* **Task statement**: Look through the records, and whenever a line includes the word "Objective", copy it.

* **Given records**:
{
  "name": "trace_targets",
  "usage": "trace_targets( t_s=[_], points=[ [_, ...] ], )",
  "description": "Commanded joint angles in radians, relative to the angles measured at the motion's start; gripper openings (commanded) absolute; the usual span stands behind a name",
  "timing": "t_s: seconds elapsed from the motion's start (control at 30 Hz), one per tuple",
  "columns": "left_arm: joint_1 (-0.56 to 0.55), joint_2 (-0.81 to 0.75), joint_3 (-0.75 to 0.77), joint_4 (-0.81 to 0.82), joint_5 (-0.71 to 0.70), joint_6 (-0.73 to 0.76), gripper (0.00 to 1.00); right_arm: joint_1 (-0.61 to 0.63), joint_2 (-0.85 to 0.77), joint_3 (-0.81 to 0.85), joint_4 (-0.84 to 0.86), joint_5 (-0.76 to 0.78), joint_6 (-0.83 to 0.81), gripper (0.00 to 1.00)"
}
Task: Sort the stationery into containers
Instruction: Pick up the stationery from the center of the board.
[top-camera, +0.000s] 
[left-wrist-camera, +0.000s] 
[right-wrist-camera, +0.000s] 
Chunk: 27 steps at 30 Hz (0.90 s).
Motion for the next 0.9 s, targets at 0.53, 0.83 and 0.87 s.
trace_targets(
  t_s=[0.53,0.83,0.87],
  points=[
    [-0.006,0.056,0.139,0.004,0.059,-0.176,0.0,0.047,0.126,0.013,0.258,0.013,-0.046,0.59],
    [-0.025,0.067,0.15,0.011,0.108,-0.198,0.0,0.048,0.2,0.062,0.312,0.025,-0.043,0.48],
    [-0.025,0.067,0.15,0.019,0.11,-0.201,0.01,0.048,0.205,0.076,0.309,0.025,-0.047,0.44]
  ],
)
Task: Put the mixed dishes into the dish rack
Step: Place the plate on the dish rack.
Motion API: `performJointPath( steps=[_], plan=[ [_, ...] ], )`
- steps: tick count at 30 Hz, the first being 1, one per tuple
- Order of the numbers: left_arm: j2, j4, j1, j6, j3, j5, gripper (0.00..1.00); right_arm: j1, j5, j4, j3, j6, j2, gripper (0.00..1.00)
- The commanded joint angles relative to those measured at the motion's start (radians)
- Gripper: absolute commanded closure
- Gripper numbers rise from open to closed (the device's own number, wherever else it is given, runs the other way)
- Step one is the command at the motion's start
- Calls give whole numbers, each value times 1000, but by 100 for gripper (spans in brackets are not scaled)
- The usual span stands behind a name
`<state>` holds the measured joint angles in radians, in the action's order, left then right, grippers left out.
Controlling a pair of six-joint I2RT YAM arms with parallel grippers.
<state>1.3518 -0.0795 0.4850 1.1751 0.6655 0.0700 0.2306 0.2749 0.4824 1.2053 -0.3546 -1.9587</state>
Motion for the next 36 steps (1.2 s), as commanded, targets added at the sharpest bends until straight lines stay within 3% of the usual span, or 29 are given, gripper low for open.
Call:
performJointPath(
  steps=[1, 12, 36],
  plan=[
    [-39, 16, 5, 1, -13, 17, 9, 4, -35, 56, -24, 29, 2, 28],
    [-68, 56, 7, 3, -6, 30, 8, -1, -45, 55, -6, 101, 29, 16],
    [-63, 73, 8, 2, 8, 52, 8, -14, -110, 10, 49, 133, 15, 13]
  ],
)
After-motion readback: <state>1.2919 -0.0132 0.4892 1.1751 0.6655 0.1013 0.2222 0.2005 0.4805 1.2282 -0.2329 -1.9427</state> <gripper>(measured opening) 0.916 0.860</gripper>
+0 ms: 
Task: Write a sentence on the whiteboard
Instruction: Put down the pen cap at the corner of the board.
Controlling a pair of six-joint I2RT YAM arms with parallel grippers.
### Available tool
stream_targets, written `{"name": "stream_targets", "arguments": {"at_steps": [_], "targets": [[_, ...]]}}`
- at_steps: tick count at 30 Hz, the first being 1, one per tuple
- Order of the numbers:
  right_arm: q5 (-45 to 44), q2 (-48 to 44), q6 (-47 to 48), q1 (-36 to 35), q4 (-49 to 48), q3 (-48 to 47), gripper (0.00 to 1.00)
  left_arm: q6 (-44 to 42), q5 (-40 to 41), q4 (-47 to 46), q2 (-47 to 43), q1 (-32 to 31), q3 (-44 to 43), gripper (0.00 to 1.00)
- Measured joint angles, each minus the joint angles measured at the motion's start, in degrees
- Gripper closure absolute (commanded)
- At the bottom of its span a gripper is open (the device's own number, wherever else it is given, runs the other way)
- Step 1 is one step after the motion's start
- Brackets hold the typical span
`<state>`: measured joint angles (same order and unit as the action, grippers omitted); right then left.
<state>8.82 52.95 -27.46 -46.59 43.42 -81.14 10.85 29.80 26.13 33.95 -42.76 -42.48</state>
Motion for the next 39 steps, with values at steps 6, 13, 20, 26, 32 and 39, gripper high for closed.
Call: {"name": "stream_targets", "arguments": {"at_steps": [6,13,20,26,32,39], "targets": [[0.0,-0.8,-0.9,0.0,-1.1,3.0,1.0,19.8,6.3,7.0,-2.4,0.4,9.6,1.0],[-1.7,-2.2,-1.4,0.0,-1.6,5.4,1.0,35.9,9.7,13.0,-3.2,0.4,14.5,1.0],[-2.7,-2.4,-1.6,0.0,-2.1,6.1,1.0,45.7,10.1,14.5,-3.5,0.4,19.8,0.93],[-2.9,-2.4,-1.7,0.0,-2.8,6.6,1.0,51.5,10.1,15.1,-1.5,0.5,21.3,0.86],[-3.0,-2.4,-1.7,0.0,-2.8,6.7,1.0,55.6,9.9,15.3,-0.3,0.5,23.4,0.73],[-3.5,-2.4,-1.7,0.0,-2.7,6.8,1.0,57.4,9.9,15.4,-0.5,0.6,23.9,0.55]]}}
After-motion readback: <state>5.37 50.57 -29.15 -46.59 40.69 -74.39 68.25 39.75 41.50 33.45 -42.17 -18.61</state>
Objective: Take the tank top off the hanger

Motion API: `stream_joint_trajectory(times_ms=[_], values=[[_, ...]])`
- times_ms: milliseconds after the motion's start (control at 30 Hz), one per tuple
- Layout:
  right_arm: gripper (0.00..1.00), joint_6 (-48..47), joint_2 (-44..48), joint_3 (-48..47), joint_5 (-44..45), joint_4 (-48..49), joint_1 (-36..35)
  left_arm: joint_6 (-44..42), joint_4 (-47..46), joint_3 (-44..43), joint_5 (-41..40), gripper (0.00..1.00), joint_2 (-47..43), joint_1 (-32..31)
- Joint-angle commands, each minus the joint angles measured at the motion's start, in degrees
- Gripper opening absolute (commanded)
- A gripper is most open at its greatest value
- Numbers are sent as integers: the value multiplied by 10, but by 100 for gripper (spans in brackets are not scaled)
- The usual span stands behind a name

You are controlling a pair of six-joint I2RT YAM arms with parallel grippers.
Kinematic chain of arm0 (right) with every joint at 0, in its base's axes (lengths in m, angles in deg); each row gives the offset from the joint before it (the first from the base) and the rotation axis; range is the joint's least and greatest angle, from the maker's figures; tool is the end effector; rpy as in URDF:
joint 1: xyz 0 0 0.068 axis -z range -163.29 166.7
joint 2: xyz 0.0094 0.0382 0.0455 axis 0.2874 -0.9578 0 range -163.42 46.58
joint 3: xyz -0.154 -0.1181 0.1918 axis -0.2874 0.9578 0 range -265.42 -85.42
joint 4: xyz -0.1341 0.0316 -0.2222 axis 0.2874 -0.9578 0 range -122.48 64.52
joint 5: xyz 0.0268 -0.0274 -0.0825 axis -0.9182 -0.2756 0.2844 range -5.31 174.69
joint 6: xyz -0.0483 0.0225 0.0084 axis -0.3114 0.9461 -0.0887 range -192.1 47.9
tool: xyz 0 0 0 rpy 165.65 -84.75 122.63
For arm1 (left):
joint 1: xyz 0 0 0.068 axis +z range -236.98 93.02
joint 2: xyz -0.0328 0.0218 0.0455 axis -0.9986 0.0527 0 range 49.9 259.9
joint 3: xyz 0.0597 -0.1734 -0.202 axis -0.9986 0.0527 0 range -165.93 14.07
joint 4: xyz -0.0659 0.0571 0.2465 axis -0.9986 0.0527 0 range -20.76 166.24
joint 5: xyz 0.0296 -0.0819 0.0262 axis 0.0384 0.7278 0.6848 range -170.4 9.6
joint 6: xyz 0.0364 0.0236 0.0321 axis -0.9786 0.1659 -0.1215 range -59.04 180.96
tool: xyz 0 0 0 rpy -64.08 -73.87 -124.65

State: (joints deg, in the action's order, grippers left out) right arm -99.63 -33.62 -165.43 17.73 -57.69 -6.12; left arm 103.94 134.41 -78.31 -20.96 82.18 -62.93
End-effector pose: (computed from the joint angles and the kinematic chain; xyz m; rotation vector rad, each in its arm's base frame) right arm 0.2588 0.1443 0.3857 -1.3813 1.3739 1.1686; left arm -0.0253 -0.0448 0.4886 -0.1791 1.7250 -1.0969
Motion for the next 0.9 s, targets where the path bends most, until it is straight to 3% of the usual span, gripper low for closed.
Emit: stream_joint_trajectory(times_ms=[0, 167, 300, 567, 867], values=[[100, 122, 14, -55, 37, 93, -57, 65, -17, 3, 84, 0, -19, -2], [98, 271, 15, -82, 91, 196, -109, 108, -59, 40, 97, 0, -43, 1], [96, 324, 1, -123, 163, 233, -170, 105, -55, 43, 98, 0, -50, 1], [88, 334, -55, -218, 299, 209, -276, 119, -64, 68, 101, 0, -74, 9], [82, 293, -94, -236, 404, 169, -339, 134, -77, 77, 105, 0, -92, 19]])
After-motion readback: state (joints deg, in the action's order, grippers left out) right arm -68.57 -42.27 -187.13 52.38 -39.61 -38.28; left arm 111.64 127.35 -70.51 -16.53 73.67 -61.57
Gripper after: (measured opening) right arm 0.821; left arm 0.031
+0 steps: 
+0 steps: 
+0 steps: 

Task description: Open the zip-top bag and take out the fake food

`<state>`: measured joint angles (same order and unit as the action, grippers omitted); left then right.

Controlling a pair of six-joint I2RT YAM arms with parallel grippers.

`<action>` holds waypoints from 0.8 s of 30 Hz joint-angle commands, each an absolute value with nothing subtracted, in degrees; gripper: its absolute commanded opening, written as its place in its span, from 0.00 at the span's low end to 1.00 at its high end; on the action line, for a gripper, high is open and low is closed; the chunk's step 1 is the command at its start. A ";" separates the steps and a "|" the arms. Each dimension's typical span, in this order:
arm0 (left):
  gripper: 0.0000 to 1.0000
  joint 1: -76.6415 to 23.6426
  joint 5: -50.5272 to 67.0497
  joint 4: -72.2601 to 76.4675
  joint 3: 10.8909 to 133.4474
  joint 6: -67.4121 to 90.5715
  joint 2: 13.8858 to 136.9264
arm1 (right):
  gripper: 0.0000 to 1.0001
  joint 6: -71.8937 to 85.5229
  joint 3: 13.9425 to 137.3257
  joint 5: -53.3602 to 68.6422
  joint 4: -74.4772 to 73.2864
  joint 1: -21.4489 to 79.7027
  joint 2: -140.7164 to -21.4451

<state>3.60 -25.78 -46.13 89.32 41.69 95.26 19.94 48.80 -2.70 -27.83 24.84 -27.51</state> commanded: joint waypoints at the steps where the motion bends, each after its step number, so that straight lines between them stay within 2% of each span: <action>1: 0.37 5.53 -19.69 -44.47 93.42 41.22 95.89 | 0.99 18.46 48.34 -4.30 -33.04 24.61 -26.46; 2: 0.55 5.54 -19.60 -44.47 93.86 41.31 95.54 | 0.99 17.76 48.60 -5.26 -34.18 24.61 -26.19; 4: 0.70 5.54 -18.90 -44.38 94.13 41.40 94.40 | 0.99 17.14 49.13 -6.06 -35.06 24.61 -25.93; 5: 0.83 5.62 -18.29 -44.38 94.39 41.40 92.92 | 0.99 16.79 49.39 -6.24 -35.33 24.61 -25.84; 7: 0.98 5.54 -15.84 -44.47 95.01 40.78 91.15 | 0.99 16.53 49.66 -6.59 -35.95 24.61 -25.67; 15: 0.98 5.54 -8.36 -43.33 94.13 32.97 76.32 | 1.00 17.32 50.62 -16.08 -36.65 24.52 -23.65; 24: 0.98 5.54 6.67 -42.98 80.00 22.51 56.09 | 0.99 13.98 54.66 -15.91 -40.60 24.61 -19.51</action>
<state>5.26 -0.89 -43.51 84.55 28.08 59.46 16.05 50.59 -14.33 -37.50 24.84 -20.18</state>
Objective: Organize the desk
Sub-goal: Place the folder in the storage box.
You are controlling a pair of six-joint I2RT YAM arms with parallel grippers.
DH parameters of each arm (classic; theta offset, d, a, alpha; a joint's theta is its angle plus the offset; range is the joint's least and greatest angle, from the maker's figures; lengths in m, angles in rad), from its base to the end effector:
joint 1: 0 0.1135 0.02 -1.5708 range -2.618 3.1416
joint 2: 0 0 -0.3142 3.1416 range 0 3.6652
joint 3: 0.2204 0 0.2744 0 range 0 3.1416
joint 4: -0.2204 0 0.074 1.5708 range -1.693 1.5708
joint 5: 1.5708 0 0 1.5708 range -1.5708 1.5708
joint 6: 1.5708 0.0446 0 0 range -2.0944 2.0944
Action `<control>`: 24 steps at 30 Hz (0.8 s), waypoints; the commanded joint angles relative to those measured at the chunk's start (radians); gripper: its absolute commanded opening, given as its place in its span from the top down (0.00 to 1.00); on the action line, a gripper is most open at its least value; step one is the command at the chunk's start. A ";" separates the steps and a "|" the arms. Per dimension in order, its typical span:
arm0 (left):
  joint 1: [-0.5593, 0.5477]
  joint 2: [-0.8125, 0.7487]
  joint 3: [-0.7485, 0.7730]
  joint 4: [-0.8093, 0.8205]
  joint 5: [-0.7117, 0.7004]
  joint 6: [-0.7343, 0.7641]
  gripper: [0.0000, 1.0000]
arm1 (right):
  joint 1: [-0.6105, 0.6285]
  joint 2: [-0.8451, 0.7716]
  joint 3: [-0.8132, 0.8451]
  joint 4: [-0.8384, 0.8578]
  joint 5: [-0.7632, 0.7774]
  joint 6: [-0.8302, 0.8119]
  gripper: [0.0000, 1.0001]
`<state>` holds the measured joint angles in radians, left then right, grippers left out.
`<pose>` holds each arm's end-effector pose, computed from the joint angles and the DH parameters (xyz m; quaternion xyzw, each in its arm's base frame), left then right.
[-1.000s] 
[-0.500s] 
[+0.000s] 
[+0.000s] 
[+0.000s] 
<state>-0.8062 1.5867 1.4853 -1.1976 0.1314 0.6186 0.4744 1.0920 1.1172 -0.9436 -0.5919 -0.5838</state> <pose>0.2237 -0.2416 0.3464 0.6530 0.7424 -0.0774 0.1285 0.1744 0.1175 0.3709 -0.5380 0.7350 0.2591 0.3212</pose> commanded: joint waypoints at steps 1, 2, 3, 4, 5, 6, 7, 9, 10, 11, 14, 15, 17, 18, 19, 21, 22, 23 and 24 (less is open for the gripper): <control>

* **Answer**:
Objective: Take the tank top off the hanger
Objective: Organize the desk

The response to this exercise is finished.